Research output: Contribution to journalArticlepeer-review

3 Scopus citations

Abstract

Introduction Donor-derived modified immune cells (MIC) induced long-term specific immunosuppression against the allogeneic donor in preclinical models of transplantation. In a phase I clinical trial (TOL-1 Study), MIC treatment resulted in a cellular phenotype that was directly and indirectly suppressive to the recipient's immune system allowing for reduction of conventional immunosuppressive therapy. Here, we describe a protocol for a randomised controlled, multicentre phase-IIb clinical trial of individualised immunosuppression with intravenously administered donor MIC compared with standard-of-care (SoC) in living donor kidney transplantation (TOL-2 Study).

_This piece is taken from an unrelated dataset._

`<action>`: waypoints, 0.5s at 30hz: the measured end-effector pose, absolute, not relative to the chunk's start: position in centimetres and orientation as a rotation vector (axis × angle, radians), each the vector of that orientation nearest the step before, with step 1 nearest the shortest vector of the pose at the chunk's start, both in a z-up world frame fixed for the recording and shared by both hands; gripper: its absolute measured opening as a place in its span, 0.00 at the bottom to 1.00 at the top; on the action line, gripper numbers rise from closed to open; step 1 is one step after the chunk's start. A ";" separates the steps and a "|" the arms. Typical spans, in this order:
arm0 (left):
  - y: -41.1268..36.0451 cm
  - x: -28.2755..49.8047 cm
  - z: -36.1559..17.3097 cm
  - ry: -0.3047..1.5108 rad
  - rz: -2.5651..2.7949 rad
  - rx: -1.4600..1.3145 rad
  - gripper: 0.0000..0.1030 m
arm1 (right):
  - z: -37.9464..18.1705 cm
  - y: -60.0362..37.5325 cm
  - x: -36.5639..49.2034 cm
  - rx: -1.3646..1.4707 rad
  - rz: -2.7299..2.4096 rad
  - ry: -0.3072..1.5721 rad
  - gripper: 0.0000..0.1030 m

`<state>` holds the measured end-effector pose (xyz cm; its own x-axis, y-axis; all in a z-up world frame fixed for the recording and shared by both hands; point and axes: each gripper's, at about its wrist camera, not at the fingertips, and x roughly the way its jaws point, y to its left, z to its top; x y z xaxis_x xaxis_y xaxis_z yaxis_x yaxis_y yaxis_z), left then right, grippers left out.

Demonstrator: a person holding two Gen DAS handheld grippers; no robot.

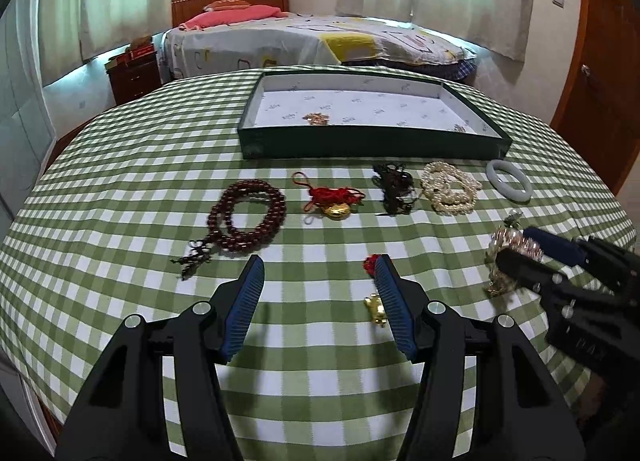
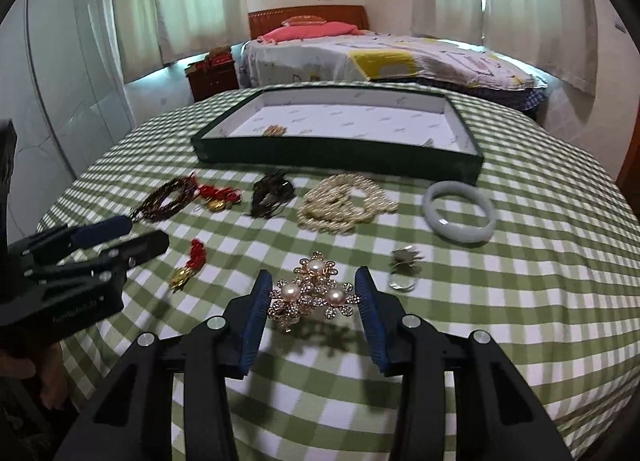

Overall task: Organize jewelry
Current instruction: 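Grasp the pearl flower brooch with the right tool while the left tool grasps the red tassel pendant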

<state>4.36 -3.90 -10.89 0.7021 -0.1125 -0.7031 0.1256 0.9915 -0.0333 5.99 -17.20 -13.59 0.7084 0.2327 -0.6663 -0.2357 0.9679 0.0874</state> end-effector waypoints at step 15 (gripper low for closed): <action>-6.8 6.3 -12.6 0.859 -0.204 0.058 0.18 | -13.9 -20.1 6.4 0.058 0.219 0.728 0.42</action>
<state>6.27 -6.85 -12.58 0.6351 -0.1551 -0.7567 0.2021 0.9789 -0.0310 6.41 -20.13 -13.86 0.7250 0.2186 -0.6532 -0.1782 0.9755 0.1286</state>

Methods and analysis Sixty-three living donor kidney transplant recipients from six German transplant centres are randomised 2:1 to treatment with MIC (MIC group, N=42) or no treatment with MIC (control arm, N=21). MIC are manufactured from donor peripheral blood mononuclear cells under Good Manufacturing Practice conditions. The primary objective of this trial is to determine the efficacy of MIC treatment together with reduced conventional immunosuppressive therapy in terms of achieving an operational tolerance-like phenotype compared with SoC 12 months after MIC administration. Key secondary endpoints are the number of patient-relevant infections as well as a composite of biopsy-proven acute rejection, graft loss, graft dysfunction or death. Immunosuppressive therapy of MIC-treated patients is reduced during follow-up under an extended immunological monitoring including human leucocyte antigen-antibody testing, and determination of lymphocyte subsets, for example, regulatory B lymphocytes (Breg) and antidonor T cell response. A Data Safety Monitoring Board has been established to allow an independent assessment of safety and efficacy. Ethics and dissemination Ethical approval has been provided by the Ethics Committee of the Medical Faculty of the University of Heidelberg, Heidelberg, Germany (AFmu-580/2021, 17 March 2022) and from the Federal Institute for Vaccines and Biomedicines, Paul-Ehrlich-Institute, Langen, Germany (Vorlage-Nr. 4586/02, 21 March 2022). Written informed consent will be obtained from all patients and respective donors prior to enrolment in the study. The results from the TOL-2 Study will be published in peer-reviewed medical journals and will be presented at symposia and scientific meetings. Trial registration number NCT05365672.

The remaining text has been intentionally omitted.